Media Coverage of the 33rd-Annual Scripter Awards

Scripter

Over the weekend, the USC Libraries honored the screenwriters and authors behind the Searchlight Pictures feature film Nomadland and the Netflix series The Queen's Gambit with the 33rd-annual Scripter Awards. Numerous entertainment news venues covered the awards, which were presented at an online ceremony on the evening of Saturday, March 13.

Several publications highlighted one of the evening's themes—libraries' success in adapting to changing circumstances, especially disruptions brought by the ongoing COVID-19 pandemic. Deadline wrote that USC Libraries Dean Catherine Quinlan, who served as master of ceremonies, "spoke eloquently of the challenges that the USC libraries have faced during the coronavirus pandemic." Variety's Tim Gray added:

Before the awards presentations, USC Libraries dean Catherine Quinlan paid tribute to the faculty and library staff, pointing out that “we all continue to fight on” during isolation; she said the digitizing of material increased 2,000% over the previous year. Quinlan spoke before a virtual background of the campus’s Doheny Library, the setting for past in-person awards.

The recipient of this year's Ex Libris Award, which honors extraordinary supporters of the USC Libraries or libraries in general, also commented on library adaptation, as Indiewire's Anne Thompson wrote:

The winner of this year’s Ex Libris Award, California State Librarian Greg Lucas, on Zoom from Sacramento, touted California’s 1128 libraries’ move online during the pandemic, creating hotspot laptop lending programs, turning 100,000 enrichment programs offered in libraries into Zoom calls, and feeding hungry kids. 300,000 meals with enrichment kits were served via drive-through systems. “That’s 10,000 more than 2019 when doors were open,” he said.

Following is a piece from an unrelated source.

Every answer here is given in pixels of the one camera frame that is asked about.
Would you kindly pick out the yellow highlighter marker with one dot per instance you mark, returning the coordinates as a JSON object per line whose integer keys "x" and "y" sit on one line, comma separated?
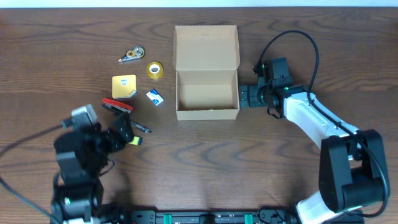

Other publications highlighted Scripter's role as a bellwether for the the Adapted Screenplay Oscar. Scott Feinberg of The Hollywood Reporter noted that the Scripter Award in the feature film category "and the best adapted screenplay Oscar have gone to the same project on 14 occasions over the past 32 years." The Wrap's Steve Pond elaborated on the correlation:

In its first 19 years, the Scripter winner went on to win the Oscar for Best Adapted Screenplay only four times — but in the 13 years since then, it has won 10 times, including eight matches in a row from 2010 to 2017. The last two years, though, the Scripter and the Oscar have not agreed, with the former award going to “Leave No Trace” and “Little Women” and the latter to “BlacKkKlansman” and “Jojo Rabbit.”